-- What you will do --
Look through the data below and extract, unchanged, the lines from the one that contains "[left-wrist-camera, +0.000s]" to the one that contains "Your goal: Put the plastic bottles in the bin", both included.

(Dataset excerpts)
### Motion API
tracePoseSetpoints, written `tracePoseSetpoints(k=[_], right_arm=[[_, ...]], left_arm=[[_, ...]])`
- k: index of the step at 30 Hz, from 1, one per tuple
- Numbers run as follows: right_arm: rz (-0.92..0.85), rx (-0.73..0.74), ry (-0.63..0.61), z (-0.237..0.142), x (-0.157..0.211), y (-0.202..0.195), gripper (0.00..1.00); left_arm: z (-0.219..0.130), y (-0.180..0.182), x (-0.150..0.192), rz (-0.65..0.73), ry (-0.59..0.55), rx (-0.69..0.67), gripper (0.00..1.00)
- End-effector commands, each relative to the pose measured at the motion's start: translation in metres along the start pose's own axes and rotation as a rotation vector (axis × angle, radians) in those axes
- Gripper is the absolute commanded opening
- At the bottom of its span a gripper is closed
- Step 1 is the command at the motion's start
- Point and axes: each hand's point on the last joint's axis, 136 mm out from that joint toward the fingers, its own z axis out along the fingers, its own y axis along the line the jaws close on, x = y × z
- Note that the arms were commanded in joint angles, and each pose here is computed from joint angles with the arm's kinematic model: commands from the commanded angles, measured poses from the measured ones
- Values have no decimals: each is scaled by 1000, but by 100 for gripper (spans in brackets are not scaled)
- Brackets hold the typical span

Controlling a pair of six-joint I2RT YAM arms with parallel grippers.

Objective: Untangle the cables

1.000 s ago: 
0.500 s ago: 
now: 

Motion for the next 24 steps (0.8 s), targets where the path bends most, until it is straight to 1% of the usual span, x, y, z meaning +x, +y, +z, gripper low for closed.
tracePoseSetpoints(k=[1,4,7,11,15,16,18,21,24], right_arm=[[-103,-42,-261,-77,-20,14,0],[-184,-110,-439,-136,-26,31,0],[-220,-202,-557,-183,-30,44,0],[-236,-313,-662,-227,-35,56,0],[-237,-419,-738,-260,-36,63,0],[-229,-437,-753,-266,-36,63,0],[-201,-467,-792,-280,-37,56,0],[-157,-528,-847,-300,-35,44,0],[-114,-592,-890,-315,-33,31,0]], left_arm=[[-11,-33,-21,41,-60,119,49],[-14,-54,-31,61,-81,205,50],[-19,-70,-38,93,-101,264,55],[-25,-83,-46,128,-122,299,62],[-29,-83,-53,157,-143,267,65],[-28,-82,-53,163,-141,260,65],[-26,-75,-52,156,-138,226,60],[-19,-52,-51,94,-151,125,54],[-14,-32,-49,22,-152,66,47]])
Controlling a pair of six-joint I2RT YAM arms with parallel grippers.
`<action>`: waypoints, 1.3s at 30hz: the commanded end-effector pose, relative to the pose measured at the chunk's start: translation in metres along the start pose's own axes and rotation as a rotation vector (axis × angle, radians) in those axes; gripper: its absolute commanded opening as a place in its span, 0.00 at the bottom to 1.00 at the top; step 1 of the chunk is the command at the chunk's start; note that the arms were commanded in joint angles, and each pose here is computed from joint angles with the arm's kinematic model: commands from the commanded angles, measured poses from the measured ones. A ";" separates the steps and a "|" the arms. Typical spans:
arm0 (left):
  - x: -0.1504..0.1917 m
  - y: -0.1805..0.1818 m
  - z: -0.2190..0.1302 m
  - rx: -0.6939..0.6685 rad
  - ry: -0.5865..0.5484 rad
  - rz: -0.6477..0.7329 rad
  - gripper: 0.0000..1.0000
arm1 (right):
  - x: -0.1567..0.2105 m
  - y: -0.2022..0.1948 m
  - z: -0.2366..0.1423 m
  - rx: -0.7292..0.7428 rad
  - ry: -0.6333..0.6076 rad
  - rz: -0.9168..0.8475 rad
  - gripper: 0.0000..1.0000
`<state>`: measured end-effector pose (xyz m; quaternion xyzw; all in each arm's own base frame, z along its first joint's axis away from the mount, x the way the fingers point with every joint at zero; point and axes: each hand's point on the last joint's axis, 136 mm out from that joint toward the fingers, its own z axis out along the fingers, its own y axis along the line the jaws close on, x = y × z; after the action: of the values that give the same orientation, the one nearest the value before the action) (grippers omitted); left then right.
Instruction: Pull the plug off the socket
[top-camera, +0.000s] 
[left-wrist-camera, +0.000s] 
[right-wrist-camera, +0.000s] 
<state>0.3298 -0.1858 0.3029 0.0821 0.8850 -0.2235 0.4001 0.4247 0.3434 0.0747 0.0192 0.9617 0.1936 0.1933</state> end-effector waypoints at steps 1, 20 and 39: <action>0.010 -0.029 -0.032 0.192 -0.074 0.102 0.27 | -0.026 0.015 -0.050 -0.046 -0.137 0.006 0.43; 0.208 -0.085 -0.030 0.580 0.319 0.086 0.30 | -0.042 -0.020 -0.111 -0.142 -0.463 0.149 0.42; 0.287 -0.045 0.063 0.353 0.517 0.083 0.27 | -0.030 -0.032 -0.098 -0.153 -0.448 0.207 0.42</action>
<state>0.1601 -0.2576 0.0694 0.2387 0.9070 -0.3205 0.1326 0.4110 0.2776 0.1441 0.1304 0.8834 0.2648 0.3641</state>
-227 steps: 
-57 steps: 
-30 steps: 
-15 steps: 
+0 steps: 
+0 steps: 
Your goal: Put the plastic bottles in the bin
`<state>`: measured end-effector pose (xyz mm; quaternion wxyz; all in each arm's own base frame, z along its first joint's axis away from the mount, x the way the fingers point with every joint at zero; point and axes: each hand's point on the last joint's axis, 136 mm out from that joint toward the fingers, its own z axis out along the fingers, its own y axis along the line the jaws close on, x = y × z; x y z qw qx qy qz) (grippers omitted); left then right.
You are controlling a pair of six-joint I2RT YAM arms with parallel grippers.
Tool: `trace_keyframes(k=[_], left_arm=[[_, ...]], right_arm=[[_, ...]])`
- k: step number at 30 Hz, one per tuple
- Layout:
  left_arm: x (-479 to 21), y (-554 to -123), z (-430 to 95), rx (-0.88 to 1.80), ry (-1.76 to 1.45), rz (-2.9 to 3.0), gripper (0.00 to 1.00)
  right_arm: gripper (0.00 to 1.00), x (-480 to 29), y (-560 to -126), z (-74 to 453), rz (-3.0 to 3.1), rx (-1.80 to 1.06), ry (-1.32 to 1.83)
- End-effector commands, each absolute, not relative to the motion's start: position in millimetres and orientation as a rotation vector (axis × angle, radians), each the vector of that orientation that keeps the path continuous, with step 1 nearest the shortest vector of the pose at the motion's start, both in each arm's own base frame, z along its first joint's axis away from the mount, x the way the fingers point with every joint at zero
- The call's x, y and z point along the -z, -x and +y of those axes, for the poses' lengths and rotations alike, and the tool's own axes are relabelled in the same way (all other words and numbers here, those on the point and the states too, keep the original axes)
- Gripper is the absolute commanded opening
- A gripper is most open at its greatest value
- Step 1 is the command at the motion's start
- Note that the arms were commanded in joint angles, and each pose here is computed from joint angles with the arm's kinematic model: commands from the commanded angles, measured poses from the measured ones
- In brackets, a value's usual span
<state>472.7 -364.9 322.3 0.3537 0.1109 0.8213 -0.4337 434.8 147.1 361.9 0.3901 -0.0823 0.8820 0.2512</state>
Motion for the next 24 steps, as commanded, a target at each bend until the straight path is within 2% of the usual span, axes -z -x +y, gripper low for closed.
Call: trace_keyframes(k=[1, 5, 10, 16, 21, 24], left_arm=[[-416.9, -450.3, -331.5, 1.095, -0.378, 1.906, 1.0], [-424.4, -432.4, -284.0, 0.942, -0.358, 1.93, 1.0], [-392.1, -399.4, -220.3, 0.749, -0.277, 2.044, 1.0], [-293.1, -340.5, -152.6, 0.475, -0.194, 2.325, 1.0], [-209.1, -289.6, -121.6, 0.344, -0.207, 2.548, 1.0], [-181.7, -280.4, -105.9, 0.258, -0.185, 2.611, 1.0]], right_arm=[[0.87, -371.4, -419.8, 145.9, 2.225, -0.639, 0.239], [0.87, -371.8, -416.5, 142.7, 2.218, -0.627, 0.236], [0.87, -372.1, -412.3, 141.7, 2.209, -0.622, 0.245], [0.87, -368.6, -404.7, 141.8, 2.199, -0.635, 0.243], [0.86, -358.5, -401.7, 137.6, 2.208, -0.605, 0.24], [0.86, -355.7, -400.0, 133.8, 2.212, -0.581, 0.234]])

-- Problem solution --
[left-wrist-camera, +0.000s] 
[right-wrist-camera, +0.000s] 
<state>0.3298 -0.1858 0.3029 0.0821 0.8850 -0.2235 0.4001 0.4247 0.3434 0.0747 0.0192 0.9617 0.1936 0.1933</state> end-effector waypoints at steps 1, 20 and 39: <action>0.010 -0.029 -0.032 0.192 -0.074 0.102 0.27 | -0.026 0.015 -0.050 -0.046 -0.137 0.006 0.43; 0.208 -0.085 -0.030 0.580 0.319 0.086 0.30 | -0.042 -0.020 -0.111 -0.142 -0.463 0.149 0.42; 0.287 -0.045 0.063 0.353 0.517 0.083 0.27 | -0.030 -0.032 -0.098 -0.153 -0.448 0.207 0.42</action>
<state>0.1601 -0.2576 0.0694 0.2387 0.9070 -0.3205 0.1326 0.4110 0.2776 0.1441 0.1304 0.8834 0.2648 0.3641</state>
-227 steps: 
-57 steps: 
-30 steps: 
-15 steps: 
+0 steps: 
+0 steps: 
Your goal: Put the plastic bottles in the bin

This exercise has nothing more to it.